ISOCPP sg16 List: Re: utfN

From: Zach Laine <whatwasthataddress_at_[hidden]>
Date: Wed, 3 May 2023 21:06:36 -0500

On Wed, May 3, 2023 at 8:58 PM Zach Laine <whatwasthataddress_at_[hidden]> wrote:
>
> On Mon, Apr 17, 2023 at 1:57 PM Tom Honermann <tom_at_[hidden]> wrote:
> >
> > On 4/16/23 2:54 PM, Zach Laine via SG16 wrote:
> >
> > We again talked about utfN_view at the last meeting. I was trying to
> > justify their existence, and again I could not remember the salient
> > point during the discussion. Now I have. Here is one of them:
> >
> > template<utf8_iter I, sentinel_for<I> S = I>
> > struct utf8_view : view_interface<utf8_view<I, S>> {
> > using iterator = I;
> > using sentinel = S;
> >
> > constexpr utf8_view() {}
> > constexpr utf8_view(iterator first, sentinel last);
> >
> > constexpr iterator begin() const;
> > constexpr sentinel end() const;
> >
> > friend constexpr bool operator==(utf8_view lhs, utf8_view rhs)
> > { return lhs.begin() == rhs.begin() && lhs.end() == rhs.end(); }
> >
> > template<class CharT, class Traits>
> > friend basic_ostream<CharT, Traits>&
> > operator<<(basic_ostream<CharT, Traits>& os, utf8_view v);
> >
> > private:
> > using iterator_t = unspecified; // exposition only
> > using sentinel_t = unspecified; // exposition only
> >
> > iterator_t first_; // exposition only
> > [[no_unique_address]] sentinel_t last_; // exposition only
> > };
> >
> > Note the operator<<. I don't know how to provide a general-purpose
> > way to stream out a subrange<I, S>, when we know that it happens to
> > contain UTF-8, so I created utf8_view, and added an operator<<. I
> > have a similar concern about adding support for
> > std::format-/std::print-ing ranges of UTF.
> >
> > I don't think the operator<< above works as a general-purpose method regardless.
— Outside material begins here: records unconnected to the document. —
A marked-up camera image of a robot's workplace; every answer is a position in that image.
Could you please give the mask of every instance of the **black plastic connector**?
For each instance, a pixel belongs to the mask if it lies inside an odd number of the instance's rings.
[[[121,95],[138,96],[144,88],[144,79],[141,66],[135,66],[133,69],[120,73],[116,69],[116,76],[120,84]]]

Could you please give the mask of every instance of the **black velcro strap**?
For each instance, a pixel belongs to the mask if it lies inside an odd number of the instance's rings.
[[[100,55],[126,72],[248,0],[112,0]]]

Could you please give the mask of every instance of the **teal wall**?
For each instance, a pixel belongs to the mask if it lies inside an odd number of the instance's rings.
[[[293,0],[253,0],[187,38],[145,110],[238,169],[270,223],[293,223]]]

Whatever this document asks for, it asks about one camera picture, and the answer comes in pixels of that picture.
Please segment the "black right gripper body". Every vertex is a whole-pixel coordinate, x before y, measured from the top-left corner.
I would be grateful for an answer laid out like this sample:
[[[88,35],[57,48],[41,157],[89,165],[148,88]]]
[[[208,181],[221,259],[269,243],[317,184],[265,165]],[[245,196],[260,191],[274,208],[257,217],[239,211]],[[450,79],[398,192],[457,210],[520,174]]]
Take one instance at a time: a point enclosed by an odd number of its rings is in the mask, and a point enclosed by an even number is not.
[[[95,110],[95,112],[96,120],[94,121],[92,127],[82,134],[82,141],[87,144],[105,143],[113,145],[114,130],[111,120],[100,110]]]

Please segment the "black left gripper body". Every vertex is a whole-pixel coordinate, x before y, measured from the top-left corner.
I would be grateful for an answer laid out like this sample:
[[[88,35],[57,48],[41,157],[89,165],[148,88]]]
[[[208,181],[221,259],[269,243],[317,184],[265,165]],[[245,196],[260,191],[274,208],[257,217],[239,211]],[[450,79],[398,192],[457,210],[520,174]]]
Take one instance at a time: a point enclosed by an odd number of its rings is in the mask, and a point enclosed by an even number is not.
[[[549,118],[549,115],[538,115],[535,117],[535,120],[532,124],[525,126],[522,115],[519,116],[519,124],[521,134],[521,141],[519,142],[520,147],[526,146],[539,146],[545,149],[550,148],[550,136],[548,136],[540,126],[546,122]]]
What does it do when CharT is wchar_t?
>
> It transcodes to UTF-16, of course. In my implementation, I only
> support printing to ostream<{char,wchar_t}>. I was asked (I can't
> remember by whom anymore) to make it a template <typename CharT>
> generalization. It should perhaps be constrained to utf_code_unit
> CharT.
>
> > Streaming or printing a utfN_view "just works", and this convenience
> > is used throughout Boost.Text and the examples in the papers I'm
> > proposing.
> >
> > I suspect this is not actually true. The paper doesn't explain what operator<< actually does at present. Does it "just work" on Windows to stream to stdout if the user hasn't changed the console encoding to UTF-8 and is not using Microsoft's new Terminal? What would it do if stdout is directed to a terminal in an EBCDIC environment? What if it were directed to a text file in that same environment?
>
> If you configure your system to print Unicode and then try to read it
> as non-Unicode, you get mojibake. That doesn't mean that it doesn't
> "just work" when you don't do something batty. There has to be
> support all up and down your data pipeline for Unicode, for you not to
> get mojibake. I can't fix that, but I can specify how to produce
> UTF-formatted output.
>
> > There are some hard questions here that I think need to be (separately) answered before we can start supplying such operators.
>
> I disagree. We don't need to lock the entire system down to Unicode
> to take some text and spit it out to an ostream.
>
> > I think the value of this convenience is evident in the
> > examples. If someone has a reasonable alternative, I'm happy to
> > replace utfN_view with something that works more like a typical
> > std::ranges view. Without such an alternative, I want to keep the
> > current design.
> >
> > For the case where UTF text is held in char or wchar_t based storage, the solution I prefer is to give the programmer a tool for presenting that data through an interface that exposes it as char8_t, char16_t, or char32_t. Then, we can just rely on the type system to infer the right encoding to use. Something like the following where the unspecified iterator converts the value type of the supplied iterator to char8_t.
> >
> > template<std::input_iterator I, std::sentinel_for<I> S>
> > requires std::convertible_to<std::value_type_t<I>, char8_t>
> > struct as_utf8_view : std::ranges::view_base {
> > using iterator = /* unspecified */;
> > using sentinel = /* unspecified */;
> >
> > constexpr as_utf8_view();
> > constexpr as_utf8_view(I, S);
> >
> > constexpr iterator begin() const;
> > constexpr sentinel end() const;
> > };
> > template<std::ranges::range R>
> > requires std::convertible_to<std::ranges::range_value_t<R>, char8_t>
> > auto as_utf8(R r) {
> > return as_utf8_view(std::ranges::begin(r), std::ranges::end(r));
> > }
> >
> > That suffices to adapt a range of values of a type that is convertible to char8_t to a view of char8_t values such that they can be used with any interface that works with a range of char8_t.
> >
> > (Feel free to substitute CTAD as desired)
>
> I think this is pretty close to what's in the P1 version of the paper,
> modulo spelling.
>
> Zach

One thing I forgot to address above: We could change the
bits-requirements on the concepts from exactly-N bits to >=N bits &&
<N*2 bits for UTF-{8,16}, and >=32 bits for UTF-32. Any more general
than that, and we cannot deduce the UTF from a given integral type.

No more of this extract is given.